Outro marco do disco é a enérgica canção “Try Harder”, com um clipe gravado na favela da Rocinha, algo inédito para uma banda de metal progressivo. Um hino sobre dar o melhor e lutar para se manter fiel aos próprios instintos, a música se torna mais completa no cenário do clipe. “É [mostrar] para o mundo que o metal, principalmente o brasileiro, não conhece credo, raça, cor, condição social ou financeira. O Heavy Metal é para todos. Lamento que, muitas vezes, o metal acaba ficando muito voltado para aquela coisa das fábricas destruídas [nos clipes], cemitérios, coisas corroídas e tudo mais. Tudo bem, eu entendo que tem esse lado da atitude. Mas eu acho que nós temos que levar um Heavy Metal para outros lugares e situações que saiam um pouco desse lugar comum, que mostre inclusive a nossa situação, a nossa condição do Brasil”.
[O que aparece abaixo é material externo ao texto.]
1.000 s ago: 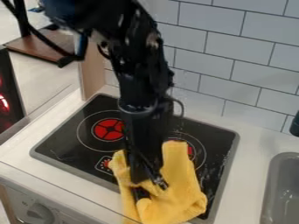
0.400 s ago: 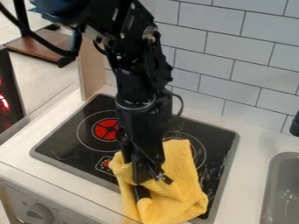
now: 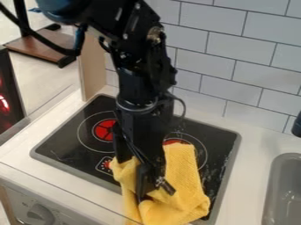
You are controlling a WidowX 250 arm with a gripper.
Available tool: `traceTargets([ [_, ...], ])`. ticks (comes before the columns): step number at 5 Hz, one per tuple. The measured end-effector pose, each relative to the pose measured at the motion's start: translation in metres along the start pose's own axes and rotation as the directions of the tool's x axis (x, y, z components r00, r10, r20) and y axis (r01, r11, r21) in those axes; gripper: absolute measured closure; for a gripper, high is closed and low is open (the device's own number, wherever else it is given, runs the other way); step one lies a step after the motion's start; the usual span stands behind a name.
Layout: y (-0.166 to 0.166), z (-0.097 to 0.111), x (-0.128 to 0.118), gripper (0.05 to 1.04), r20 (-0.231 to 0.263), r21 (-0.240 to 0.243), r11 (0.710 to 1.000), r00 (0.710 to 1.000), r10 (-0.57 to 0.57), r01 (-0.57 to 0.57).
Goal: Fold the cloth from top to bottom
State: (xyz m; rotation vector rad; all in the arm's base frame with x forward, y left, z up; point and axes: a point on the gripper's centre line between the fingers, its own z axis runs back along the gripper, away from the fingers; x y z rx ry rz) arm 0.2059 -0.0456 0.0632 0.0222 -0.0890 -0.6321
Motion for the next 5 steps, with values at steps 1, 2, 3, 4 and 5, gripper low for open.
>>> traceTargets([
  [1,-0.001,0.012,0.003,0.077,0.033,0.0,1.0,0.999,0.014,-0.014],
  [2,-0.005,0.028,0.006,0.083,0.061,-0.029,1.0,0.998,0.007,-0.005],
  [3,-0.007,0.051,0.009,0.083,0.113,-0.051,0.999,0.994,0.012,-0.007],
  [4,-0.004,0.077,0.013,0.083,0.17,-0.071,0.997,0.985,0.019,-0.007],
  [5,-0.004,0.077,0.012,0.083,0.17,-0.07,0.998,0.985,0.016,-0.004],
])
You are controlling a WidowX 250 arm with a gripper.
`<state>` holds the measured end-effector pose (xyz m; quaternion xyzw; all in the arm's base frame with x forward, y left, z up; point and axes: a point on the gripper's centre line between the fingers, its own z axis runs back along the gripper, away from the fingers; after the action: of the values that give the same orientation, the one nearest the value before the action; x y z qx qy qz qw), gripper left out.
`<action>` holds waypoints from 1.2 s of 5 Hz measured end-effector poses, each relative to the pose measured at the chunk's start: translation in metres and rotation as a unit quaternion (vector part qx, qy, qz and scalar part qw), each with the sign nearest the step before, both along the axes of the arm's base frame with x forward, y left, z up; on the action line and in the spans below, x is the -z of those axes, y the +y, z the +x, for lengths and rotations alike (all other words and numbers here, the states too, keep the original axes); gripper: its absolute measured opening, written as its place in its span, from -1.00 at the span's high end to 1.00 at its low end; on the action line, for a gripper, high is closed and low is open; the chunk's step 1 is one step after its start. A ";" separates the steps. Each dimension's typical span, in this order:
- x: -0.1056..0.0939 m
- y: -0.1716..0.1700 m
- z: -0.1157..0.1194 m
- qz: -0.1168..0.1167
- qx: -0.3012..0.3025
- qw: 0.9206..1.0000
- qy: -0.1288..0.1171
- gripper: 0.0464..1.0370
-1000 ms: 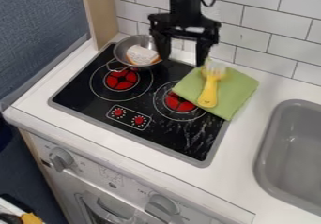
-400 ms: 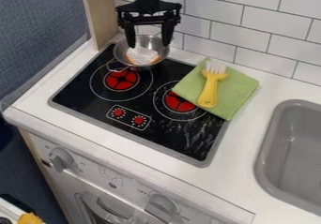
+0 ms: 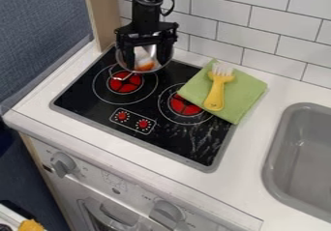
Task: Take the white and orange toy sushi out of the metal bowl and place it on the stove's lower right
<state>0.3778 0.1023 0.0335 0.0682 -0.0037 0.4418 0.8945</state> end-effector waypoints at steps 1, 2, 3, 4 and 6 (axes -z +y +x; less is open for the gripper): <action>0.014 -0.001 0.001 0.010 0.000 1.000 0.019 -0.92; 0.015 0.000 0.006 0.007 -0.007 1.000 0.014 -0.90; 0.016 0.006 0.010 0.001 -0.004 1.000 -0.003 -0.74; 0.018 0.005 0.014 -0.005 0.039 0.999 -0.015 -0.15; -0.046 -0.002 0.017 0.003 0.205 0.974 -0.092 -0.02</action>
<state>0.3949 0.1005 0.0800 0.0275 -0.1009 0.2536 0.9616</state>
De modo geral, Cosmic Redemption marca um recomeço do Noturnall. Todos os integrantes anteriores deixaram o projeto de Thiago, conforme relatado no bem humorado clipe “Scream! For!! Me!!!”, com participação de Mike Portnoy. Apesar da atuação necessária, o clipe explica bem como Bianchi encontrou Mike Orlando (guitarra), Saulo Xakol (baixo) e Henrique Pucci (bateria), devidamente “batizado” por Portnoy na vida real e no cenário fictício da gravação.
Com a nova formação, a banda já alcançou novas marcas incríveis e inéditas, como um DVD na Rússia, lançado em 2020, além das participações de ícones da música global e os planos para a estrada, alguns dos quais citamos aqui. “Esse novo disco cravou que o Noturnall é uma banda com muito a doar para o metal mundial”, resume o frontman. “Esse projeto saiu com muita dificuldade, tivemos pandemia, turnê, situações acontecendo no caminho… Então o sentimento que tenho é de vitória”.